**About this exercise:** Begin at the line below that holds "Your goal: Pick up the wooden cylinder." and end at the line that holds "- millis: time", transcribing each line exactly and skipping any picture.

**Given data:**
•••••

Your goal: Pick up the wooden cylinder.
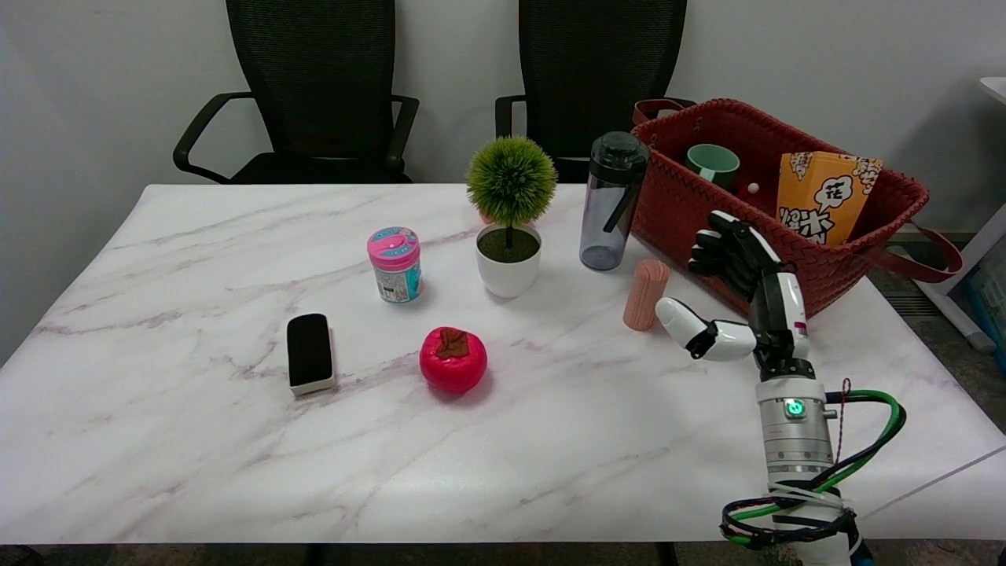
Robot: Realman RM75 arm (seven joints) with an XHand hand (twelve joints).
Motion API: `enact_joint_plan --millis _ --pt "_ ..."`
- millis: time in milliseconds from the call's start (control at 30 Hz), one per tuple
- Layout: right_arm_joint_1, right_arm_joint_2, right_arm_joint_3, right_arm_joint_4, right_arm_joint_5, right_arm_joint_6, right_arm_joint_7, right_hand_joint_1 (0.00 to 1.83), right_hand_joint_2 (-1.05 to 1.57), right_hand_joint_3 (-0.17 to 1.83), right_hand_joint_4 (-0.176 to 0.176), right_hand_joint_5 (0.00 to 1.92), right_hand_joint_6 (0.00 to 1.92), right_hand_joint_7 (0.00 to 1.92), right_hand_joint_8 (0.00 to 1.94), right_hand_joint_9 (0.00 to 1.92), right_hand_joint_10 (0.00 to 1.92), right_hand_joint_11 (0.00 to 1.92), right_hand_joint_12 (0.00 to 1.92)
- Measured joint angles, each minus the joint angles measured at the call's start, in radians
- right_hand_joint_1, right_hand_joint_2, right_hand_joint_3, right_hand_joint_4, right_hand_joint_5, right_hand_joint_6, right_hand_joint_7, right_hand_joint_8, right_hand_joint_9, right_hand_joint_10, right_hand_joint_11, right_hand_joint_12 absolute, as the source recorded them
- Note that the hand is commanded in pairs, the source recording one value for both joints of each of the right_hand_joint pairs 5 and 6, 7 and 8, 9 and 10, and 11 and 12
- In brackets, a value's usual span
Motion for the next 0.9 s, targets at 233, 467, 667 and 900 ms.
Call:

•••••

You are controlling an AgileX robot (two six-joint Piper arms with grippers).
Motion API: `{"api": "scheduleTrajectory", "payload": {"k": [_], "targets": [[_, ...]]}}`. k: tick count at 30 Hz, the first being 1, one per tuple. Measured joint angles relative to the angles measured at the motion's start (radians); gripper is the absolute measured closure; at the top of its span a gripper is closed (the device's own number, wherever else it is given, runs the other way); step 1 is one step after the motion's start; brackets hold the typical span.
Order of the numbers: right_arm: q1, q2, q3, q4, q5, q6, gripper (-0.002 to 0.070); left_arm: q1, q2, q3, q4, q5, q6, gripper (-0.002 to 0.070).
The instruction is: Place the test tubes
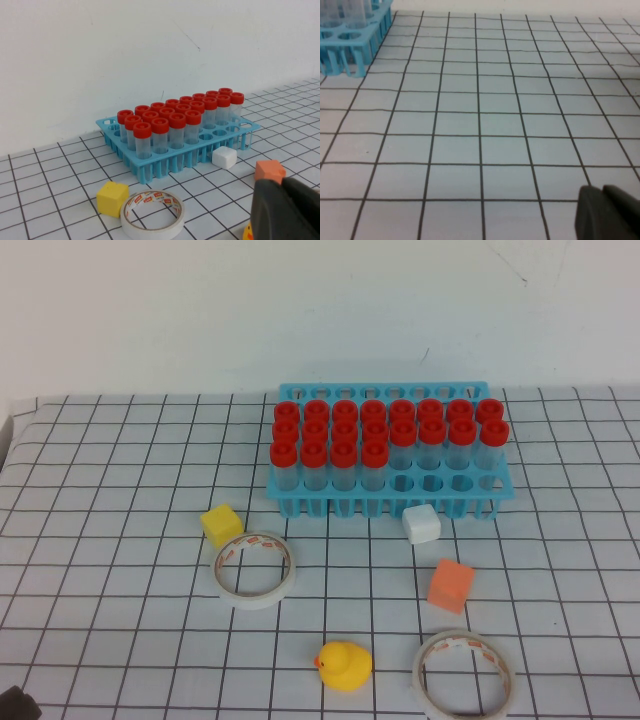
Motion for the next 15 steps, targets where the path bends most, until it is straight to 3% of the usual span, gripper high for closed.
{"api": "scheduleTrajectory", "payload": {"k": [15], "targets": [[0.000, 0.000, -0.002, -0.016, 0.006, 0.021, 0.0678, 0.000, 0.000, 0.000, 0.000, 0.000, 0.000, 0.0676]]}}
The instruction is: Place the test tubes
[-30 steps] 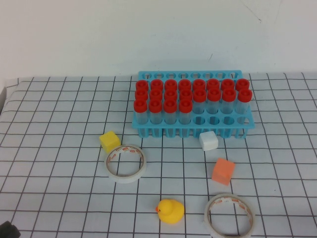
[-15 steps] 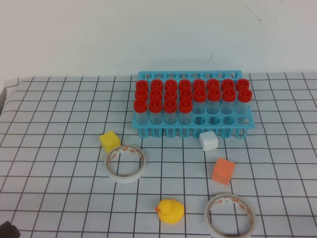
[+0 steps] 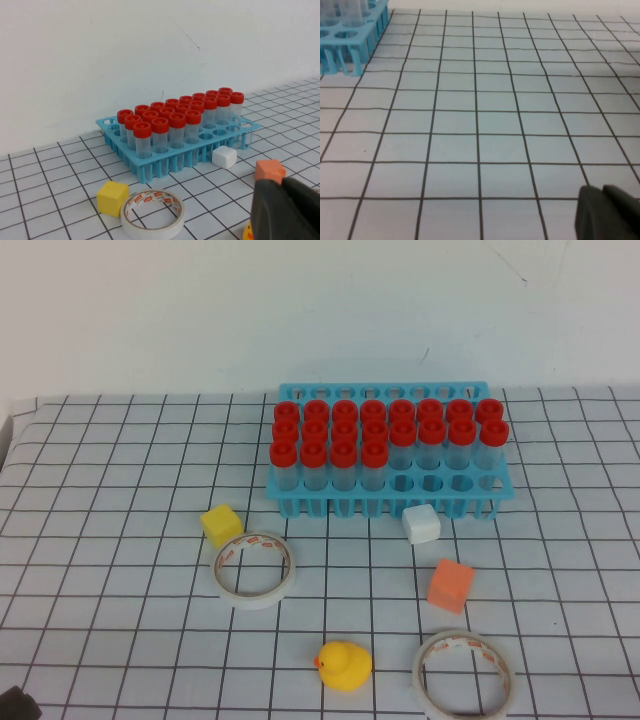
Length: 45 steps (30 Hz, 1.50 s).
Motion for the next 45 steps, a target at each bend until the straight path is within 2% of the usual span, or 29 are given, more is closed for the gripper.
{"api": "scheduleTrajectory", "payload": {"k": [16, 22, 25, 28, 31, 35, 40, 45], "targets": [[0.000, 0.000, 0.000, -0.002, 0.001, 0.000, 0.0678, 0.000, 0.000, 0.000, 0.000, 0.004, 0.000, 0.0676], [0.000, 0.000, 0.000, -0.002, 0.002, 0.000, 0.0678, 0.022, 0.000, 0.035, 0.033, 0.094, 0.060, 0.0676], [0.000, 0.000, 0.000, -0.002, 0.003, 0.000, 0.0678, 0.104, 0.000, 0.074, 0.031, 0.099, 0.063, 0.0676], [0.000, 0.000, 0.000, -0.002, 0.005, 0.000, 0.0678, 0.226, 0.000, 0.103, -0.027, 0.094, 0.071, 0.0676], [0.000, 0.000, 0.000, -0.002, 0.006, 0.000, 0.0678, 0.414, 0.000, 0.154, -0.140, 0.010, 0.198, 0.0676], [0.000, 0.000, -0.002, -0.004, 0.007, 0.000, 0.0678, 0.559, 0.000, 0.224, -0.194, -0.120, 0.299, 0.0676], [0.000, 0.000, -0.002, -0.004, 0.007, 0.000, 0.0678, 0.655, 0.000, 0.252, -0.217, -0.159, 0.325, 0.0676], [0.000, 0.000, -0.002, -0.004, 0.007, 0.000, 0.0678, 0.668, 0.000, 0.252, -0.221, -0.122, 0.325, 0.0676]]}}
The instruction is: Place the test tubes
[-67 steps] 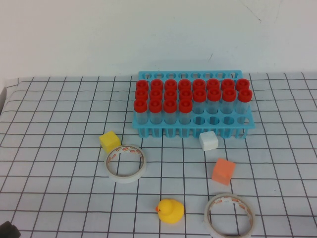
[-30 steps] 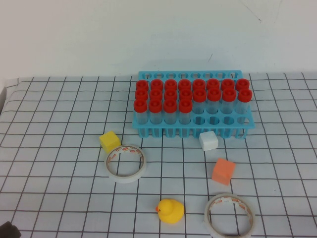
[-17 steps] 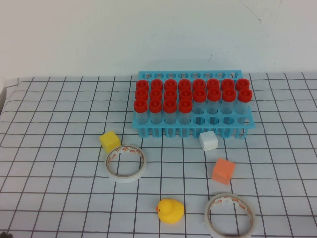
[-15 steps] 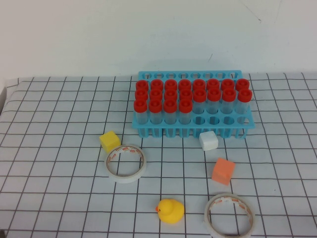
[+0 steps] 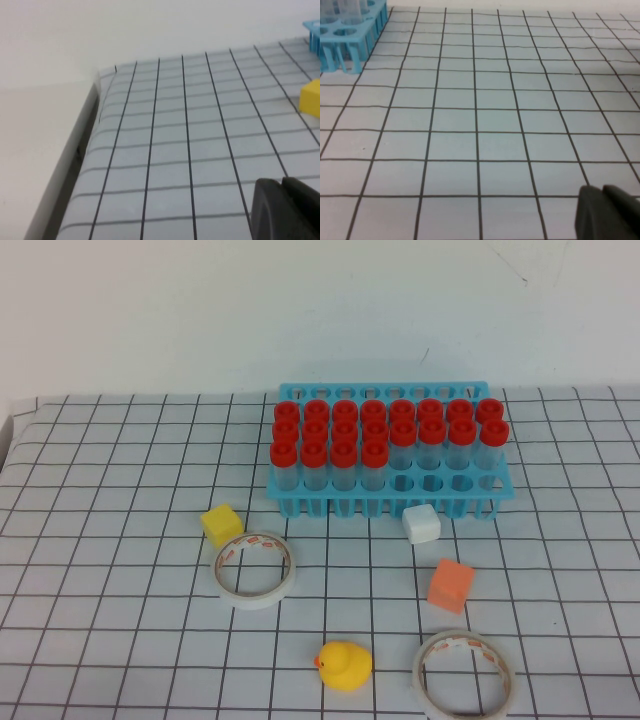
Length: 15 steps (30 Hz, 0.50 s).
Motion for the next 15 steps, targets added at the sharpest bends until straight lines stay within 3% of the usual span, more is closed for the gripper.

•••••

**Answer for the task:**
Your goal: Pick up the wooden cylinder.
Robot: Realman RM75 arm (seven joints) with an XHand hand (twelve joints).
Motion API: `enact_joint_plan --millis _ --pt "_ ..."`
- millis: time in milliseconds from the call's start (control at 30 Hz), one per tuple

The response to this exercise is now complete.